Revelling in the Silence

It has been 10 days since my last post, and that was a review, so not really a proper post at all. After the frenzy of posting that was September, I sort of fell out of the habit in October. Also, plenty of project deadlines were approaching and I need to buckle down to some serious work.

Other than paid content work, I’ve also started helping make my mom’s jewellery designs. I have some terrible photographs I took to send to my aunt, but they are really too awful to put up here. Each design is a complicated affair with multiple changes of thread, thanks to clear crystals, and complex patterns which draw on my completely forgotten school geometry skills.

But more than all of that: I needed silence.

I don’t know why the year is starting to take its toll on me now, but real fatigue has now set in. I deleted the Facebook and Twitter apps off my phone, so I only see notifications if I log into the sites on my laptop – which is rare. I deliberately swiped away all Whatsapp notifications as they appeared, and ended up staying away from it for about a couple of weeks. And more than all of that, I haven’t left the house in over a week.

It was marvellous. I listened to podcasts, happily plugged away with my work, and watched movies and TV shows by the bucketload. I didn’t read any books, which is awful, but I was too drained for the effort by the end of the day.

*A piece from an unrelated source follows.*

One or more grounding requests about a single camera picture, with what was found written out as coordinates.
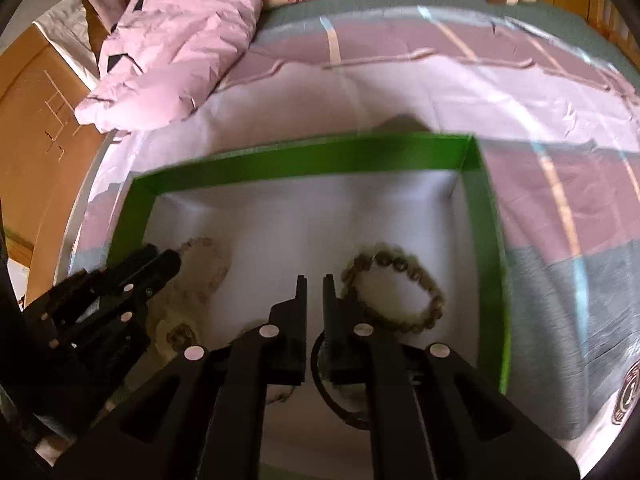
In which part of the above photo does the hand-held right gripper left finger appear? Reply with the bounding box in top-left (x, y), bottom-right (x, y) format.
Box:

Today, I had to trek to the parlour, because I was looking unkempt to say the very least. I have a meeting tomorrow and the day after, and I have to look somewhat human, rather than primate. And because of the anxiety I was feeling about going out, I gave myself a stress headache in the morning.

India is not a quiet place, at least Mumbai most certainly isn’t. One is bombarded with sensations as soon as you step out the door. The smells, sights, and sounds are so violently physical, they assault those who are not used to it. And having emulated a hermit for the last so many days, I wasn’t used to it any more.

I actually was anxious about going out. Something so simple, something I did every day for years without a thought. My only attempt to protect myself from the assault was my earphones and podcasts playing on my phone.

I don’t know why or when or how I became a hermit. But that’s what I am now. The silence is amazing.

Series Review: Mysteries of Laura

I started watching Mysteries of Laura mostly by accident. I saw it had Debra Messing, who I remembered as the vaguely annoying Grace Adler from Will & Grace, and decided to watch one episode.

I was hooked.

Premise: Laura Diamond is an NYPD detective who is smart, unorthodox, and a recent divorcee single mom with twin sons. She juggles all the components of her life fairly well, until her ex-husband is appointed to be the police chief at her precinct.

Review: Mysteries of Laura was a great show that was sadly cancelled after two seasons, and on a cliffhanger no less! The tone was light, even though each episode was built around a murder.

The first season was truly exceptional, as the focus moved from one team member to the next. There was even spotlight on her children. The intermingled personal stories made for interesting watching, and a difference in storytelling. The second season was entirely about Laura’s love triangle. It started to pall a bit, although the writers and actors did a great job of making it super difficult to pick sides. By the end of the show, you were left truly caring about the characters.

Theme: Mysteries of Laura is a light procedural, with lots of humour thrown in. It is especially liberally peppered with feminist and equality overtones, with a distinctly multicultural cast.

Characters: The first season really developed each character, even though Laura Diamond is the principal character. You see snippets of Billy’s, Meredith’s, and Max’s lives, even if it doesn’t directly move the plot forward. It served really well to develop well-rounded characters that weren’t merely living props in Laura’s path. The second season dropped some of this focus, and the other characters took on a sort of settled quality, like their storylines were over. That was sad, because it would have been wonderful to see some growth.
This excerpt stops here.